I have been reading a lot of Augusto Del Noce lately. He was an Italian, Catholic philosopher of the mid-twentieth century best known for his critique of modernity, secularization, and Marxism. He is a master of the history of philosophy, particularly in the revolutionary developments since the Enlightenment. His specialty seems to be in Marxism, and one of the dominant themes of the two books I have had the pleasure to read is the sublation of Marxism into the “affluent society” or the “technological civilization.” His writing is incisive and prescient of our own age, as he saw, with great clarity, the inevitable march of Western society toward material affluence and spiritual despair.

In this post I’m going to quote a substantial passage from his profound essay, Technological Civilization and Christianity, found in his book The Age of Secularization. This essay attempts to answer the question of how the Church ought to approach the rapidly developing technological civilization of the mid to late twentieth century. Of course, in our own day, the growth of technology has only accelerated, so that now we have unthinkable computing power at our fingertips. Our civilization, therefore, is only become more technological, even as we are, as I argued anecdotally here, becoming less human.

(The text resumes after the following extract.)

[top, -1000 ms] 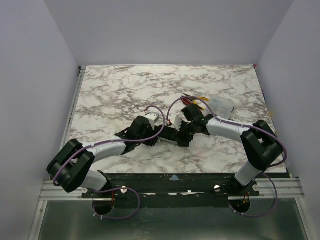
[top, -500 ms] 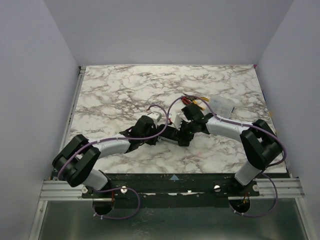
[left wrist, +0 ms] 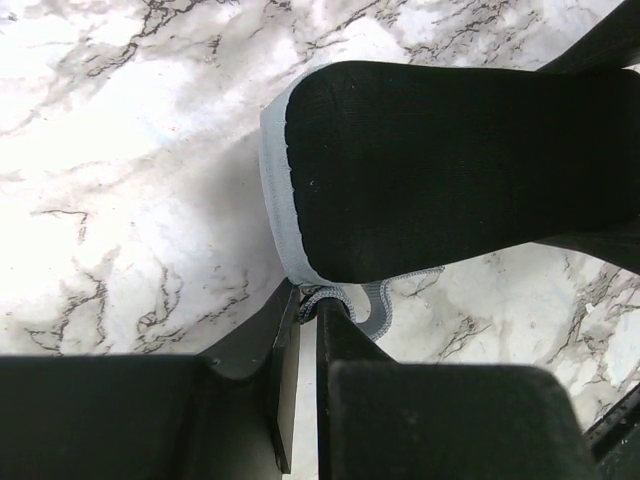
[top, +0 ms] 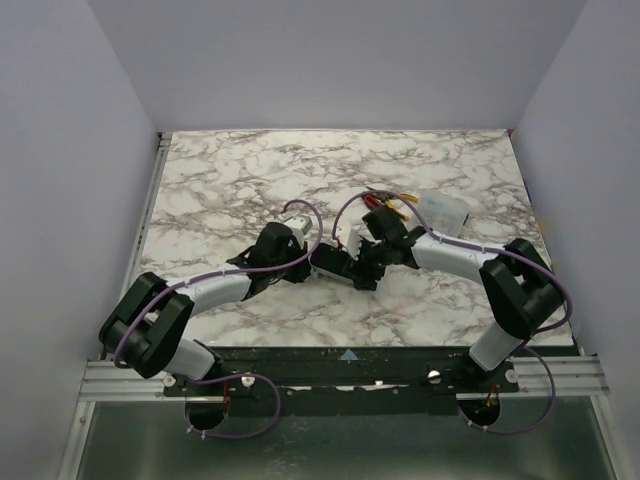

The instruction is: Open the umbrella

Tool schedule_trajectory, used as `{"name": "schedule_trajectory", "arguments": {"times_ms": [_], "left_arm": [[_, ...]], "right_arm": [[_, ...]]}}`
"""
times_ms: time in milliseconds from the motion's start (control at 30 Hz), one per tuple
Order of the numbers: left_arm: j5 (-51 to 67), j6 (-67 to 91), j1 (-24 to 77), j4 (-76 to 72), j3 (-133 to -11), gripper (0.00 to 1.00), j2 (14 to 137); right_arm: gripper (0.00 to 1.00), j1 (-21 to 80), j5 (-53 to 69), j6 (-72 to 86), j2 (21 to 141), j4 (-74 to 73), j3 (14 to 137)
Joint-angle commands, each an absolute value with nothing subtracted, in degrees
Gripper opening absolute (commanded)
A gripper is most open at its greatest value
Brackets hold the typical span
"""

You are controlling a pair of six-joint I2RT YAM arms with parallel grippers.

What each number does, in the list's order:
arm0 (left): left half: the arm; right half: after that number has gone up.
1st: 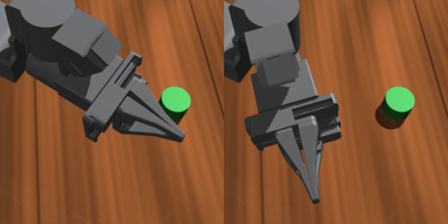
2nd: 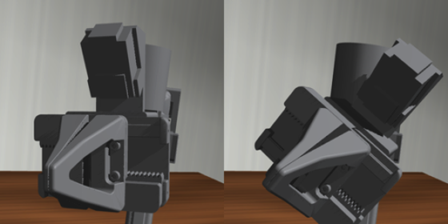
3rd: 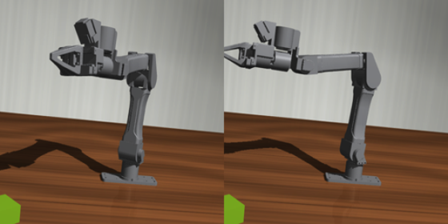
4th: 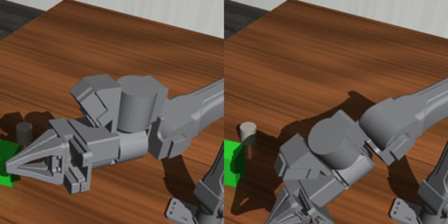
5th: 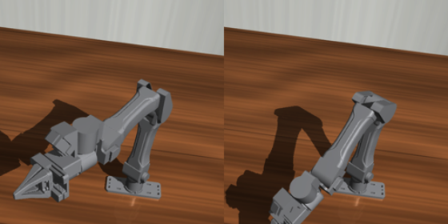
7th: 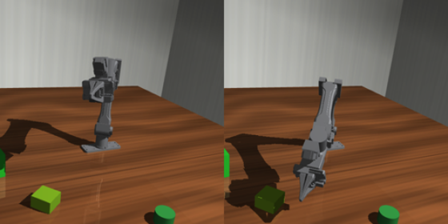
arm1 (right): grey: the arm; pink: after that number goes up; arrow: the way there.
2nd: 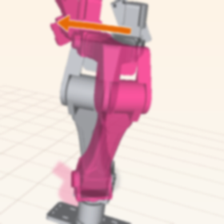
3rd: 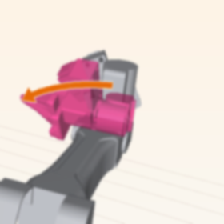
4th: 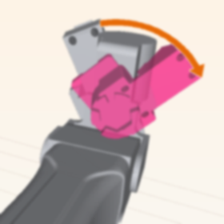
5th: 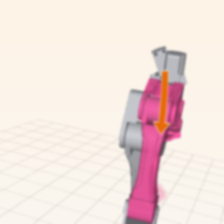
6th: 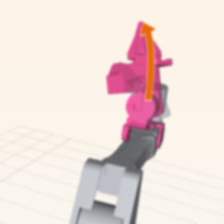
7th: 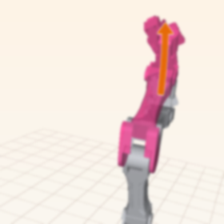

The essay’s argument begins with the section titled “The Primacy of Doing,” in which Del Noce states, “the technological civilization can only be defined in terms of the suppression of…the religious dimension.” By religious dimension he does not mean Christianity in particular, but rather “an eternal and unchangeable order of truths and values, which we can come in contact with through intellectual intuition.” Del Noce argues that there is a fundamental discord between the technological civilization and the religious civilization because the former denies (or suppresses) the foundation of the latter. There is no place for transcendent truth or supreme values in the technological civilization. Everything is plastic, subject to the will of mankind, bending the universe to fit his desires.